A Comprehensive Overview of Backdoor Attacks in Large Language Models within Communication Networks
Haomiao Yang, Kunlan Xiang, Mengyu Ge, Hongwei Li, Rongxing Lu, Shui Yu
TL;DR
This survey addresses backdoor threats to large language models in communication networks, highlighting how outsourcing data and training creates covert exploitation opportunities. It introduces a fourfold taxonomy of trigger types—input-triggered, prompt-triggered, instruction-triggered, and demonstration-triggered—and analyzes representative attack methods, datasets, and practical implications. The authors identify gaps such as a focus on text classification and the need for stealthier, more realistic attack scenarios, outlining future directions for broader task coverage and stronger defenses. By mapping attacks to lifecycle stages and benchmark contexts, the work guides researchers toward building more secure LLM deployments in networked environments.
Abstract
The Large Language Models (LLMs) are poised to offer efficient and intelligent services for future mobile communication networks, owing to their exceptional capabilities in language comprehension and generation. However, the extremely high data and computational resource requirements for the performance of LLMs compel developers to resort to outsourcing training or utilizing third-party data and computing resources. These strategies may expose the model within the network to maliciously manipulated training data and processing, providing an opportunity for attackers to embed a hidden backdoor into the model, termed a backdoor attack.
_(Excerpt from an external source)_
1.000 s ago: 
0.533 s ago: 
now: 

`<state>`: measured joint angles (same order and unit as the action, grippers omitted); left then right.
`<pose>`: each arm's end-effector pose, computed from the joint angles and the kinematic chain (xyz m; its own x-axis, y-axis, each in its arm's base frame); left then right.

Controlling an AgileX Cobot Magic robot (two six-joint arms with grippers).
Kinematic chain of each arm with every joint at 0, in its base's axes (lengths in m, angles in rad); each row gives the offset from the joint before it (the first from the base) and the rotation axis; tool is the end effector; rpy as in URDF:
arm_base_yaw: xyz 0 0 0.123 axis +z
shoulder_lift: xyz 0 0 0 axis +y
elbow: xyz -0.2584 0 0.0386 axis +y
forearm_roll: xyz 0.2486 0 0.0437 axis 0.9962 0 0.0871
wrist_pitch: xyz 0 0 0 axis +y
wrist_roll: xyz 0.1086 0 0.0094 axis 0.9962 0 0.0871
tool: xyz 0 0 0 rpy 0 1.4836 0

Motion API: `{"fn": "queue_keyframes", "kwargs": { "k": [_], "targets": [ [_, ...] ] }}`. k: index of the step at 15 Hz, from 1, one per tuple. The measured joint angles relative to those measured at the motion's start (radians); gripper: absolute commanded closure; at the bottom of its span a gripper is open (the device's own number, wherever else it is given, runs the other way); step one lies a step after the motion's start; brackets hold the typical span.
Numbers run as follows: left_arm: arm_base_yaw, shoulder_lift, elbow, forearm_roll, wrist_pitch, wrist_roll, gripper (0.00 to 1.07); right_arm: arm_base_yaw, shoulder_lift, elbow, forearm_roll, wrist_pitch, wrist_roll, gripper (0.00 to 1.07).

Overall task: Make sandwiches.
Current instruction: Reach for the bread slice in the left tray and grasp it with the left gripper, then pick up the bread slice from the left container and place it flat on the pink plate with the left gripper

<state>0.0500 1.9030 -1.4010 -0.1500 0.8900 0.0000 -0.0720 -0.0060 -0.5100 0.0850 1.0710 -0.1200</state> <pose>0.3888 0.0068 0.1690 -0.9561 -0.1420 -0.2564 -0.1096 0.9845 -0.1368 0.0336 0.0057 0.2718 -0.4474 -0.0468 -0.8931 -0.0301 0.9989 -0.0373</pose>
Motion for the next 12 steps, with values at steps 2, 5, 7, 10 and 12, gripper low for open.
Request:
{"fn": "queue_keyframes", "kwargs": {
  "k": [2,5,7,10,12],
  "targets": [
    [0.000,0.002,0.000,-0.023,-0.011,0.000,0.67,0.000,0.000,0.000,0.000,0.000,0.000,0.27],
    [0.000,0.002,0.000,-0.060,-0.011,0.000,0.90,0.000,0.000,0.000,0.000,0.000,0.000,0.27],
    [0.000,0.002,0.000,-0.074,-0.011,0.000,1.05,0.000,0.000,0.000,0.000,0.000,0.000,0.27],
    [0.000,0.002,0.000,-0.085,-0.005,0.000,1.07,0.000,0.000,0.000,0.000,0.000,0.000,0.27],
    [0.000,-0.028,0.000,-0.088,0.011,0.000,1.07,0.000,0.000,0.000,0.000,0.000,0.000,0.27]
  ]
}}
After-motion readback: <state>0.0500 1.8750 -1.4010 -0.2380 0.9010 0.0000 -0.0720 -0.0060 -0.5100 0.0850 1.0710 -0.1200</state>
Backdoor attack in LLMs refers to embedding a hidden backdoor in LLMs that causes the model to perform normally on benign samples but exhibit degraded performance on poisoned ones. This issue is particularly concerning within communication networks where reliability and security are paramount. Despite the extensive research on backdoor attacks, there remains a lack of in-depth exploration specifically within the context of LLMs employed in communication networks, and a systematic review of such attacks is currently absent. In this survey, we systematically propose a taxonomy of backdoor attacks in LLMs as used in communication networks, dividing them into four major categories: input-triggered, prompt-triggered, instruction-triggered, and demonstration-triggered attacks. Furthermore, we conduct a comprehensive analysis of the benchmark datasets. Finally, we identify potential problems and open challenges, offering valuable insights into future research directions for enhancing the security and integrity of LLMs in communication networks.